Dusty with his bloated belly waiting for the vet.

Dusty with his bloated belly waiting for the vet.

I believe this was Dusty’s fourth visit to the emergency clinic in the two and a half years we’ve had him. He should get a frequent visitor discount by now. His digestive system has caused so many problems, and this one was just the latest and potentially the most serious. However, you’d never know by Dusty’s behaviour that anything was wrong. At the clinic, he wanted to say hello to all the other dogs and all the people, and he wagged his tail (his whole body, truth be told) nonstop. He put several smiles on several sad, concerned faces, and I think he believes that’s his purpose.

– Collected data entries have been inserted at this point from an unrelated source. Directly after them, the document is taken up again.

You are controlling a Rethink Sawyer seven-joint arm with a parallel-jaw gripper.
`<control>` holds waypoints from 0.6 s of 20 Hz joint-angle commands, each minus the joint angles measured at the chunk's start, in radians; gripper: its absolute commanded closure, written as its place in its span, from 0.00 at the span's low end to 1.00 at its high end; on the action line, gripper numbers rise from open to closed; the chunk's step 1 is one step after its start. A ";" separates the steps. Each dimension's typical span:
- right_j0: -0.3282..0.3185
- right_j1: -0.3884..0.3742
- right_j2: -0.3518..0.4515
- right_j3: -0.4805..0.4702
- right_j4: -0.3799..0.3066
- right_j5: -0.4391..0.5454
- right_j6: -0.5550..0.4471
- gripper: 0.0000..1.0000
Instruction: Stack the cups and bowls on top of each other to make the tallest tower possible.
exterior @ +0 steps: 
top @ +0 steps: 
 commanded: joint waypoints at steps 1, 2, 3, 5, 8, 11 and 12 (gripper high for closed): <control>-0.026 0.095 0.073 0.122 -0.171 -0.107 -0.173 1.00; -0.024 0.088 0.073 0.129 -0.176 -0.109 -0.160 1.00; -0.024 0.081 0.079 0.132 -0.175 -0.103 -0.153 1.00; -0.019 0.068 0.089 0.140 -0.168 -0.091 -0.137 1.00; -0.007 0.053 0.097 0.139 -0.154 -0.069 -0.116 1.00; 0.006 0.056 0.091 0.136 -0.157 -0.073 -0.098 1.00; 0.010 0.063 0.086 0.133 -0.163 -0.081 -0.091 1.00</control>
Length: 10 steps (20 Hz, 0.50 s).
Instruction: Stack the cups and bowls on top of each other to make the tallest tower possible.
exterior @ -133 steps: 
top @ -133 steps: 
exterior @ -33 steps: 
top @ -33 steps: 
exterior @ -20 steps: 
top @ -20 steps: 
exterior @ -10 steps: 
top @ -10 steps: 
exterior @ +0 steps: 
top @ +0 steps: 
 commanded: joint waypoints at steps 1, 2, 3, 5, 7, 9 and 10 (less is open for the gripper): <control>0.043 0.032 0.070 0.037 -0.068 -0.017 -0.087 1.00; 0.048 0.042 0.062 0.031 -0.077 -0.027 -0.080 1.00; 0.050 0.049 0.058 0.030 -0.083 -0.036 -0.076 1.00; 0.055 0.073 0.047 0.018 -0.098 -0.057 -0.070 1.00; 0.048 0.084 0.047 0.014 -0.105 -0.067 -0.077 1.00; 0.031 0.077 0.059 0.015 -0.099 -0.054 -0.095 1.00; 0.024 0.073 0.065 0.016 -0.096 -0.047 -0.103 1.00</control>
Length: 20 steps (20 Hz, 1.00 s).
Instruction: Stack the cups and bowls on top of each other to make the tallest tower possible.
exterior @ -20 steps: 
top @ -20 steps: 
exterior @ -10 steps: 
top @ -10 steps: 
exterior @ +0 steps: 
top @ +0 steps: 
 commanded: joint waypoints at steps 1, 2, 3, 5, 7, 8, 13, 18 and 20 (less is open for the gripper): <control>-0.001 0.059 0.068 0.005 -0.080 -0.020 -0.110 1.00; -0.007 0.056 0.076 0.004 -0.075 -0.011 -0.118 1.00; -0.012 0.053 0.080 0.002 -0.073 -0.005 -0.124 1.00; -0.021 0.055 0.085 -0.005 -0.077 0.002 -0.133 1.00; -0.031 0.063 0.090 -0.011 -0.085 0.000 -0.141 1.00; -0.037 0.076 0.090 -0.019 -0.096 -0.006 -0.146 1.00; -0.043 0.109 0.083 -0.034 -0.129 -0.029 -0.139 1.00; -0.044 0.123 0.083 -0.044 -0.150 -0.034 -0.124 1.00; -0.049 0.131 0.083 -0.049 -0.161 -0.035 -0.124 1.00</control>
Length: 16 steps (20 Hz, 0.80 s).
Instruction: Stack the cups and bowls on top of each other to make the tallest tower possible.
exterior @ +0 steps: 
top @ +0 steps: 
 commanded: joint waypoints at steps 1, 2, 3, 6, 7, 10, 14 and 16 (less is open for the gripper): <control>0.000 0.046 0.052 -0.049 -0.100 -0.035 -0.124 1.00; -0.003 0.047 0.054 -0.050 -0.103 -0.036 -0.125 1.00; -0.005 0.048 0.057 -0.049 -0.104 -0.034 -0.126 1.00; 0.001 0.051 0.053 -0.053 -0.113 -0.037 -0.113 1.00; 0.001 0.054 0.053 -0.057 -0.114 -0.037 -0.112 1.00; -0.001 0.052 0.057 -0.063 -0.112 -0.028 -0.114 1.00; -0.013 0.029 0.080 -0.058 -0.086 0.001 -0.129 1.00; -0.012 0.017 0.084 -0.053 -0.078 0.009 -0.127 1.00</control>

It didn’t take long for Dusty to be called in to see the vet tech. Vets take bloat symptoms seriously. The vet tech examined Dusty and noted that his abdomen palpation was abnormal and his heart rate was slightly elevated, possibly due to pain but also potentially a result of his excitement since he so enjoyed meeting another new person. We had to wait a while to see the vet, which suggested to me little cause for concern on the part of the vet tech, setting my mind somewhat at ease. Dusty lay down on the floor and slept, still burping and farting up a storm, while we waited. Once we saw the vet, she recommended X-rays to ensure his stomach wasn’t flipped. The X-rays showed an excess of stuff in his belly—food, water, and air pockets—but, fortunately, no signs of twisting. The vet recommended inducing vomiting to get it all out of him. I consented.

Dusty's innards--the black parts in the abdomen and stomach area are air pockets. The rest is a whole lot of food and water.

Dusty’s innards–the black parts in the abdomen and stomach area are air pockets. The rest is a whole lot of food and water.

It turns out there were about three to four cups of food in Dusty! He gets just over a full cup a day (at two feedings), so the quantity of water he drank must have increased that food volume exponentially! Once it was out of him, we were able to go home and have a mostly restful night (with one bout of diarrhea). Phew! Crisis averted.

Going forward, my dogs won’t have access to the water bowl at meal times. I’ll wait half an hour to an hour after feeding them to return the bowl to the floor. I think it was the water that caused Dusty’s issues (none of the other causes fit the situation). Let’s hope that our first bloat scare was our final one!

Dealing with Dusty’s Allergies

In January we started giving Dusty allergy shots in the hopes of an itch-free summer. Unfortunately, after months of ramping up the dosage, we had to stop the shots for a month and slow down the ramping-up process when his allergic reactions went berserk in the spring. He got back on course well over June and July, but August has been terribly itchy for him again.


Benadryl worked for a while (one a day at first, then two), but then it stopped working, so we introduced Benadryl spray again (and a T-shirt so he couldn’t lick the spray). When he was still scratching seemingly incessantly through the night, we switched to Chlortripolon—4 mg twice a day at first, and then 8 mg twice a day. Three days later, no improvement. Now we’ve resorted again to Vanectyl-P, the steroid/antihistamine mix we were hoping to avoid.

However, we do hope Dusty’s time on this drug will be limited to only a month. His reactions this August haven’t been nearly as bad as last year’s reactions. And by September 21, he will be on the full dose of his allergy shots. Let’s hope next summer is itch free!